Exercise: Wherever the listing holds a picture, leave it out, and copy the remainder exactly.

Given material:
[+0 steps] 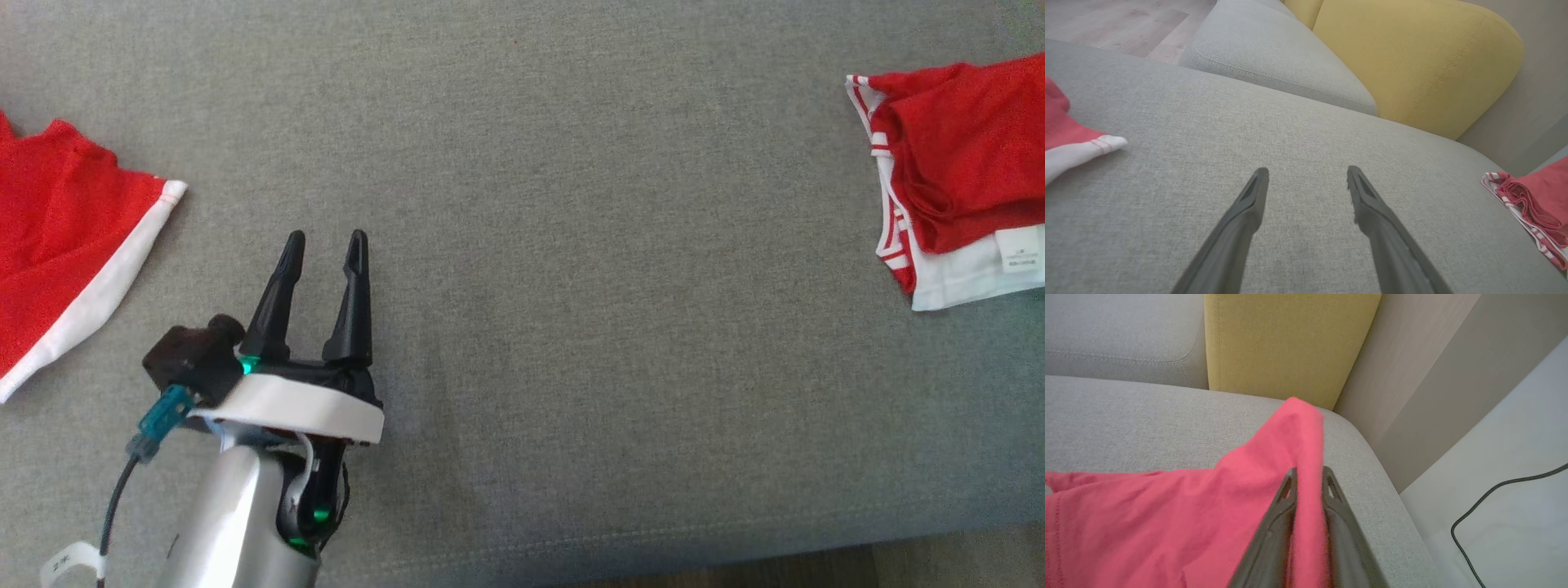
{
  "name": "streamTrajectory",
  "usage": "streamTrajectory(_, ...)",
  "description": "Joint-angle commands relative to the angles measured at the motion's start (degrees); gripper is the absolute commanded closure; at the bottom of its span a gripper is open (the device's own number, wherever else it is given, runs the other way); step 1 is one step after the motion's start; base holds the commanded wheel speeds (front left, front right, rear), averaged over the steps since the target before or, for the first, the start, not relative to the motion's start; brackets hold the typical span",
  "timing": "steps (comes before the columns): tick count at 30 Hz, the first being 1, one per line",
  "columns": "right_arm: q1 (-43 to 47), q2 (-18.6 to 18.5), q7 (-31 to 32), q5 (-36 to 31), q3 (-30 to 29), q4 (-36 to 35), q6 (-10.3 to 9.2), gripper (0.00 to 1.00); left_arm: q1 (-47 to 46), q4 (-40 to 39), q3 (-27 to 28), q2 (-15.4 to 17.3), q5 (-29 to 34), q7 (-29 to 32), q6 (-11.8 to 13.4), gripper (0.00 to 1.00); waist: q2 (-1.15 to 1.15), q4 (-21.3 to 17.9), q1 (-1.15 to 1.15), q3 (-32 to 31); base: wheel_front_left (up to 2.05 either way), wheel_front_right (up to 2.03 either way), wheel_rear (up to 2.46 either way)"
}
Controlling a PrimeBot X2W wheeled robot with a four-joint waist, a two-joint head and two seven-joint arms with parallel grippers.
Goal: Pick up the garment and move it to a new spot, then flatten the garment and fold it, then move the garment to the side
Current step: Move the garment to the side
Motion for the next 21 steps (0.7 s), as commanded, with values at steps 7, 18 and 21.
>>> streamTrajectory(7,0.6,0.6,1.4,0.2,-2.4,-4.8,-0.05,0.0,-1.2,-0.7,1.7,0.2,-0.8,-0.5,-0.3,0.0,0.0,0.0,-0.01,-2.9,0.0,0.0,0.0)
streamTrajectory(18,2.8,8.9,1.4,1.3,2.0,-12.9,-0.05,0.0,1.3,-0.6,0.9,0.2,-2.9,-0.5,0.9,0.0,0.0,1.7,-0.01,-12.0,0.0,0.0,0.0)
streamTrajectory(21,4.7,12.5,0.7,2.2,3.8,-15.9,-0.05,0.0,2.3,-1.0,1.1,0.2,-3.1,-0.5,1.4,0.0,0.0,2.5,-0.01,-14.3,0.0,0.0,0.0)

Task solution:
[+0 steps] 
{
  "name": "streamTrajectory",
  "usage": "streamTrajectory(_, ...)",
  "description": "Joint-angle commands relative to the angles measured at the motion's start (degrees); gripper is the absolute commanded closure; at the bottom of its span a gripper is open (the device's own number, wherever else it is given, runs the other way); step 1 is one step after the motion's start; base holds the commanded wheel speeds (front left, front right, rear), averaged over the steps since the target before or, for the first, the start, not relative to the motion's start; brackets hold the typical span",
  "timing": "steps (comes before the columns): tick count at 30 Hz, the first being 1, one per line",
  "columns": "right_arm: q1 (-43 to 47), q2 (-18.6 to 18.5), q7 (-31 to 32), q5 (-36 to 31), q3 (-30 to 29), q4 (-36 to 35), q6 (-10.3 to 9.2), gripper (0.00 to 1.00); left_arm: q1 (-47 to 46), q4 (-40 to 39), q3 (-27 to 28), q2 (-15.4 to 17.3), q5 (-29 to 34), q7 (-29 to 32), q6 (-11.8 to 13.4), gripper (0.00 to 1.00); waist: q2 (-1.15 to 1.15), q4 (-21.3 to 17.9), q1 (-1.15 to 1.15), q3 (-32 to 31); base: wheel_front_left (up to 2.05 either way), wheel_front_right (up to 2.03 either way), wheel_rear (up to 2.46 either way)"
}
Controlling a PrimeBot X2W wheeled robot with a four-joint waist, a two-joint head and two seven-joint arms with parallel grippers.
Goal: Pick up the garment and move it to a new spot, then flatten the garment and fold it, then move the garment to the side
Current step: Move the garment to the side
Motion for the next 21 steps (0.7 s), as commanded, with values at steps 7, 18 and 21.
>>> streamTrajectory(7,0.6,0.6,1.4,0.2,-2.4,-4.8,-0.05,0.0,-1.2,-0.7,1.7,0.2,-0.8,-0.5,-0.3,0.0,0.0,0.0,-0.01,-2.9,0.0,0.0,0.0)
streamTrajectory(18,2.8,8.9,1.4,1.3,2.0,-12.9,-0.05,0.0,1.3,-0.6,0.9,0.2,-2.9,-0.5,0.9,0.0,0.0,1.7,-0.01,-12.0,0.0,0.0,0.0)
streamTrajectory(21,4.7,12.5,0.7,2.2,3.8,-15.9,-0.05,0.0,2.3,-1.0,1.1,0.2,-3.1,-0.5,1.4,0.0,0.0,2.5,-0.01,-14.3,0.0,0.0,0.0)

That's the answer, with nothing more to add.